Yesterday, BlueKai announced the second edition of its BlueKai Pulse which looks at intent data across its data exchange through the end of November. The report offers insights on consumer buying trends much like the company’s new analytics tool, BlueKai In-Market Reports, which includes access to a a panel of 160 million unique users across online retail and comparison shopping sites according to the company.
Here are example results provided by BlueKai for video game equipment that you might expect during the run-up to the Holidays – and people want a Wii!…
Get the latest BlueKai Pulse here.
So what is intent? According to the release: “Shopping intent is defined as search and shopping related activities by consumers on retail and price comparison sites.”
AdExchanger.com asked BlueKai CEO Omar Tawakol for more insights on the insights…
AdExchanger.com: Can you get in the weeds a bit and explain the technology side of how BlueKai generates “Pulse” observations?
OT: BlueKai captures commercial intent through pixels that are integrated into the largest commerce sites on the web. For example, when an anonymous consumer shops for a Sony Bravia flat panel tv, BlueKai, tags that consumer as in-market for a Bravia flat panel tv. That tag is captured in the consumer’s browser cookie, but it is also logged as an event on our back end. This shopping event is then captured and aggregated with billions of shopping interactions every month. This allows BlueKai to mine for patterns that provide insights into how consumer’s behaviors are changing.
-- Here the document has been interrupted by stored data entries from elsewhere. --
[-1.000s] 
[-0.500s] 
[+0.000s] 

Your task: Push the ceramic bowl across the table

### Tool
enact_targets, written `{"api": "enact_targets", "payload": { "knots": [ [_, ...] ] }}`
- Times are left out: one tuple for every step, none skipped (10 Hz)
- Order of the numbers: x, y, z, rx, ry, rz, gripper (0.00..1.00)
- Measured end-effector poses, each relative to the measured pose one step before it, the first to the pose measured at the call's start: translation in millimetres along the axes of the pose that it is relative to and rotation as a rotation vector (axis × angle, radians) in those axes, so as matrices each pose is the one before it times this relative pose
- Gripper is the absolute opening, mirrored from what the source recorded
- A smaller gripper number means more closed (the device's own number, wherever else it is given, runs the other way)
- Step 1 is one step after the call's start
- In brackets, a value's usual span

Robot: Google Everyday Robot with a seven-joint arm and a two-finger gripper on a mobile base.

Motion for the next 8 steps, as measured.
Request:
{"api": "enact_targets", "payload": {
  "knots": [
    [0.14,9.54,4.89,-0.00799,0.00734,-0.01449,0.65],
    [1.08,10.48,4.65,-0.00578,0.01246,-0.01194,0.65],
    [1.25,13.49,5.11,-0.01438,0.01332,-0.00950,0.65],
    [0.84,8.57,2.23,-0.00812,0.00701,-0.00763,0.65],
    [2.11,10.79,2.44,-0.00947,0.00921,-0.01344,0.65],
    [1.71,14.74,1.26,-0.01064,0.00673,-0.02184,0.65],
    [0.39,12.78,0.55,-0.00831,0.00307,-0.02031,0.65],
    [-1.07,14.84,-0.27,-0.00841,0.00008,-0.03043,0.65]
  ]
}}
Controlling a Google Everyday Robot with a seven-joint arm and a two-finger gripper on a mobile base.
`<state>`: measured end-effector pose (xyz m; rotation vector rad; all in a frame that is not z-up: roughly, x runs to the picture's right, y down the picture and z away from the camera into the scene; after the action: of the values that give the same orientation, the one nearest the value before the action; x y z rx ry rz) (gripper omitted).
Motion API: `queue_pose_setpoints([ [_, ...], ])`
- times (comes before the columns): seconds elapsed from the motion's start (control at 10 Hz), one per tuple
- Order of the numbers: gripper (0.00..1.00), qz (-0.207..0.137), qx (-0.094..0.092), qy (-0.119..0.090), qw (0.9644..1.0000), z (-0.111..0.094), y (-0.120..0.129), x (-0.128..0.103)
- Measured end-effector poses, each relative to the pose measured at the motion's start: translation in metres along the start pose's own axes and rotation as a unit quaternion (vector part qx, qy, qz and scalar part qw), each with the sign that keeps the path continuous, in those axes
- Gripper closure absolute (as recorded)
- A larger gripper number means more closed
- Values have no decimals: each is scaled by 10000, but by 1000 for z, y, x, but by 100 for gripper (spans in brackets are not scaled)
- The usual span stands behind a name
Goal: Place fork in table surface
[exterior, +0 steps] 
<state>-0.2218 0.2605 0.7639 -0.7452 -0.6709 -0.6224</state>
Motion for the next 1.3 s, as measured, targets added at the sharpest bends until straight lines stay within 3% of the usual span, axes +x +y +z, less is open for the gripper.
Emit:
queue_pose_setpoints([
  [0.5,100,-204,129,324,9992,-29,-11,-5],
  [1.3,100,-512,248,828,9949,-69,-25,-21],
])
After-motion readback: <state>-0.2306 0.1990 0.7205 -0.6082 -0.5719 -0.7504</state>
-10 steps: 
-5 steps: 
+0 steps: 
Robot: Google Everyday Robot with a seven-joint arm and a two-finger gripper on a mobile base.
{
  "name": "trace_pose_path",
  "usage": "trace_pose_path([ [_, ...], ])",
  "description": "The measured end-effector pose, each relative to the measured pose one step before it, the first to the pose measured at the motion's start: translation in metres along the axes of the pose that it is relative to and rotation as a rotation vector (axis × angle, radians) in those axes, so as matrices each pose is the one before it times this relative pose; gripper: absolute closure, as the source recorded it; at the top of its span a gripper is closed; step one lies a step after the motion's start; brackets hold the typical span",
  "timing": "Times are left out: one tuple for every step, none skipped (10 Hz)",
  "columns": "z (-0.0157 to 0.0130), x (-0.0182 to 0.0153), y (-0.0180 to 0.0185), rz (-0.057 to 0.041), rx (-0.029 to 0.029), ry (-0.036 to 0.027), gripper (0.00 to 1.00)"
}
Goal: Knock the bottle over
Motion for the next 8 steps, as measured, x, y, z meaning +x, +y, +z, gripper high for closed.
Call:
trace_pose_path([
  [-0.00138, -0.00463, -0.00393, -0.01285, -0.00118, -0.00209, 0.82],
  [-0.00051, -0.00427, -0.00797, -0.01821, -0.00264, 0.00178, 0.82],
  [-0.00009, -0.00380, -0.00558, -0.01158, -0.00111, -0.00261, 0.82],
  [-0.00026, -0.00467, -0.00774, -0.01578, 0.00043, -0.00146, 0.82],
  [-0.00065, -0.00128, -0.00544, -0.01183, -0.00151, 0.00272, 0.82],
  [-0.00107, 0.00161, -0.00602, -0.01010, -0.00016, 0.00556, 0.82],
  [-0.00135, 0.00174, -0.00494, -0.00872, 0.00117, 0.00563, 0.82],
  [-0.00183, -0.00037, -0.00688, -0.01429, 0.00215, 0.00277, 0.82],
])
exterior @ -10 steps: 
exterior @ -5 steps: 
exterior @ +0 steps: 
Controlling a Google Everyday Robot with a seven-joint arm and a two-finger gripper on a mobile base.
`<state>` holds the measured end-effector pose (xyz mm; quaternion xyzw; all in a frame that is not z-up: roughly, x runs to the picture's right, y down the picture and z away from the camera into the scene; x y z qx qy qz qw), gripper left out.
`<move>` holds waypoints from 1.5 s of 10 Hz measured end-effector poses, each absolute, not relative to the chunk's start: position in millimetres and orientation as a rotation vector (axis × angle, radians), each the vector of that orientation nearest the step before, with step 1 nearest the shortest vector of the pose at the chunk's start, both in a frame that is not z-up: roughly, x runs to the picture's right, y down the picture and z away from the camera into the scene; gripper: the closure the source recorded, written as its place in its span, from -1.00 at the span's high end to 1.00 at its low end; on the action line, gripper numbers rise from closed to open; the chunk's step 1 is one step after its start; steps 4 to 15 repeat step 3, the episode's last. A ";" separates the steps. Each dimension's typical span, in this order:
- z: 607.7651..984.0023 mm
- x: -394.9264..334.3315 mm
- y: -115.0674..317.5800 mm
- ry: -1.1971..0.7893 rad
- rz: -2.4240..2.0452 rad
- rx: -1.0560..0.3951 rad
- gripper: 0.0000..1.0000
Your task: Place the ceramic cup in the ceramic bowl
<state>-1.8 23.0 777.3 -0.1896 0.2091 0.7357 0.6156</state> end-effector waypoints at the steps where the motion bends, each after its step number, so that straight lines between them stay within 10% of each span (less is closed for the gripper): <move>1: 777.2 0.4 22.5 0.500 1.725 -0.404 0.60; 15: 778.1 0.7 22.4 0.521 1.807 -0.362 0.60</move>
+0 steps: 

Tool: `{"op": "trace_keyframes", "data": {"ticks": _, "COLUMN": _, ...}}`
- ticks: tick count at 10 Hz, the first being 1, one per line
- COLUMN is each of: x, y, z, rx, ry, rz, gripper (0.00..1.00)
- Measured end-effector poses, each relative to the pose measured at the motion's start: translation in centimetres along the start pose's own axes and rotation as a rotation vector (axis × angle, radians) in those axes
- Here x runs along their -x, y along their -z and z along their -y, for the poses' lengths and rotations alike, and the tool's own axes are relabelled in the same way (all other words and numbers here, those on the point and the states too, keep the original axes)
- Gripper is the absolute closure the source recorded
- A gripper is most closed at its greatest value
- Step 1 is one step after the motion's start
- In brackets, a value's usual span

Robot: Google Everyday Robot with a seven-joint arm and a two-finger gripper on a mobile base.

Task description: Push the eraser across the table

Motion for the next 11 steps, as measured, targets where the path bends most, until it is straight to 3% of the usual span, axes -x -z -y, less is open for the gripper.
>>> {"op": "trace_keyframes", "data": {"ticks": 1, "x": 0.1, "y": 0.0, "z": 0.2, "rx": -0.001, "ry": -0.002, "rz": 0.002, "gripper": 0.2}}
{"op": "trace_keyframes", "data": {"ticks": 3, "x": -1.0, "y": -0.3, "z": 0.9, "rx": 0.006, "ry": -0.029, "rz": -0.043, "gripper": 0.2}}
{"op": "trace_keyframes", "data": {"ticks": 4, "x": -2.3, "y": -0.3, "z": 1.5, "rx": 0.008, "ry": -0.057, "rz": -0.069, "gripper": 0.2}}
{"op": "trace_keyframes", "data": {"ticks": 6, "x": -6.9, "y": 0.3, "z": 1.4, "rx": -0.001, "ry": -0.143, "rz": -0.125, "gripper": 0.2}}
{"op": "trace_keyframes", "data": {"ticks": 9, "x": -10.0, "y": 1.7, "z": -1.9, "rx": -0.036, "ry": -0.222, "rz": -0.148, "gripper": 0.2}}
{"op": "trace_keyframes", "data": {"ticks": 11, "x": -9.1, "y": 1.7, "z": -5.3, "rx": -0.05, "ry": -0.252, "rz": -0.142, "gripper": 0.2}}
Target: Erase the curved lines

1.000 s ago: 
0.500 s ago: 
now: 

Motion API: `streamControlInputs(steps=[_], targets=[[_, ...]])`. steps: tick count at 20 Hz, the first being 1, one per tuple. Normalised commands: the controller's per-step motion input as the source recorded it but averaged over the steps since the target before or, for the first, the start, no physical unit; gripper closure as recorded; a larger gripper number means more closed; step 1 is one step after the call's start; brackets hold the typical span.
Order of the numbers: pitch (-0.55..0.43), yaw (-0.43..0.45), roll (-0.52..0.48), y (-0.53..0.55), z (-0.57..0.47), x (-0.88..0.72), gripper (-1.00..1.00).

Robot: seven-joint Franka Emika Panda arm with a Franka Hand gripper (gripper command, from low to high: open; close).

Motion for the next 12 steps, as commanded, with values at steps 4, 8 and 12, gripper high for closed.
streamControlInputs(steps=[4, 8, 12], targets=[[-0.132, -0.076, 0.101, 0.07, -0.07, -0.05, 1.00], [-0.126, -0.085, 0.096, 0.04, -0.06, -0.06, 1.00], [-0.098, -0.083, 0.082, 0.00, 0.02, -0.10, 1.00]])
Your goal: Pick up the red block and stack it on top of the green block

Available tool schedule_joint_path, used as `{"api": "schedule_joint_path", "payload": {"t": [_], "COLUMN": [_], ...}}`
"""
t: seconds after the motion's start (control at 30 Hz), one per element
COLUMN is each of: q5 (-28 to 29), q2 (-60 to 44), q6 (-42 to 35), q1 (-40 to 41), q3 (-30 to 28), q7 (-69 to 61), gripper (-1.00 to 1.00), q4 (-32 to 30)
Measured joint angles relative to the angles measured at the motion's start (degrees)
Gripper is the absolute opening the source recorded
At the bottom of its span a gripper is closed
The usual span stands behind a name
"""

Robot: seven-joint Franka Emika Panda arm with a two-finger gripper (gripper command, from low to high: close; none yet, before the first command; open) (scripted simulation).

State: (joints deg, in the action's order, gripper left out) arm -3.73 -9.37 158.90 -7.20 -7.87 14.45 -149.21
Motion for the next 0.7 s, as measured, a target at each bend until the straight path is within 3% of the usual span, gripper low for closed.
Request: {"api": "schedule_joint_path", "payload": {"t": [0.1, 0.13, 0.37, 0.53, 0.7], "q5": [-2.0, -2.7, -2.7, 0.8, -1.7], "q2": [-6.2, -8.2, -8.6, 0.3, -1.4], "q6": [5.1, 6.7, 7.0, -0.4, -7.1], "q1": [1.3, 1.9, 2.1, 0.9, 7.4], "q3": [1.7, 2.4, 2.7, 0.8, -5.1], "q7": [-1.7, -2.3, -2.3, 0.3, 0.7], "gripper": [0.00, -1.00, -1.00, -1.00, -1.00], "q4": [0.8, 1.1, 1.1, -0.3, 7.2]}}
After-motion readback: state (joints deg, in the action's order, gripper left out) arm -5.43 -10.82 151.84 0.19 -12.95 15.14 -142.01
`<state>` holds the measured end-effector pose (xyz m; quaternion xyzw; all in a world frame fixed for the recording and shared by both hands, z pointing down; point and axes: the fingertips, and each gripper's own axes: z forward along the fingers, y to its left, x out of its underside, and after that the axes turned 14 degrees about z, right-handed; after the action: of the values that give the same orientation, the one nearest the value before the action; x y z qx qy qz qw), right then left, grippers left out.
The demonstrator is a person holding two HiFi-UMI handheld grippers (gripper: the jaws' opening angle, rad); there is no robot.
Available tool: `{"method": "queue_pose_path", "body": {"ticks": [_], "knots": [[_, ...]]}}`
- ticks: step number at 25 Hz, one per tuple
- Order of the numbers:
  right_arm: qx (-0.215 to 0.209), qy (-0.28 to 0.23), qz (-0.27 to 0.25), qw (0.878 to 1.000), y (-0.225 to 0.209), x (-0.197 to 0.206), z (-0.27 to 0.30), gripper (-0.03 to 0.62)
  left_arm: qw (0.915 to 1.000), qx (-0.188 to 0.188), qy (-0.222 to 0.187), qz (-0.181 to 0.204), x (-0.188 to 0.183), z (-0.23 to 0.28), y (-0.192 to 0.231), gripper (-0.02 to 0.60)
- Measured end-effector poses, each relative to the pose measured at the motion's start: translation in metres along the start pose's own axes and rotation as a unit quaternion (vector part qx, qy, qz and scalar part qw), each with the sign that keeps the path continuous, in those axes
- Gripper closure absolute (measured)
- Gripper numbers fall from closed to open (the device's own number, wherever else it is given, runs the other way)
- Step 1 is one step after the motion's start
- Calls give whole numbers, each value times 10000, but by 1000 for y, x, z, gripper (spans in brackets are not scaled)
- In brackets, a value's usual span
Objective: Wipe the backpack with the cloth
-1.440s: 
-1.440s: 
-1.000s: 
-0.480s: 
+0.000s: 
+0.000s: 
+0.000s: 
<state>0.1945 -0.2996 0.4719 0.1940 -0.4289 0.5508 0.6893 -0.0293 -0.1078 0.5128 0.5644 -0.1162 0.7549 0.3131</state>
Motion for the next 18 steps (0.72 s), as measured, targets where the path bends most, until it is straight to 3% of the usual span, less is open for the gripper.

The BlueKai Pulse report is our way of sharing those high-level insights with the industry.
AdExchanger.com: Do you have any sense of the shelf life (time value) of intent data?
OT: Intent behaviors are most valuable when they are first created. Over time, a consumer will buy the item they are shopping for – so intent behavior is best served fresh before a competitor accesses that behavior and converts that customer into a buyer. You can visualize this with a conversion decay curve by graphing conversions against time. This curve will show the highest number of buy conversions very early and fewer conversions a month later. Given this dynamic, each vertical has a different decay curve. For example, the conversion curve for in-market auto decays much slower than the conversion curve for a smaller ticket purchase like an iPod. One of the advantages of an auction system like BlueKai’s is that buyers can set their own price depending on the granularity and freshness of the data.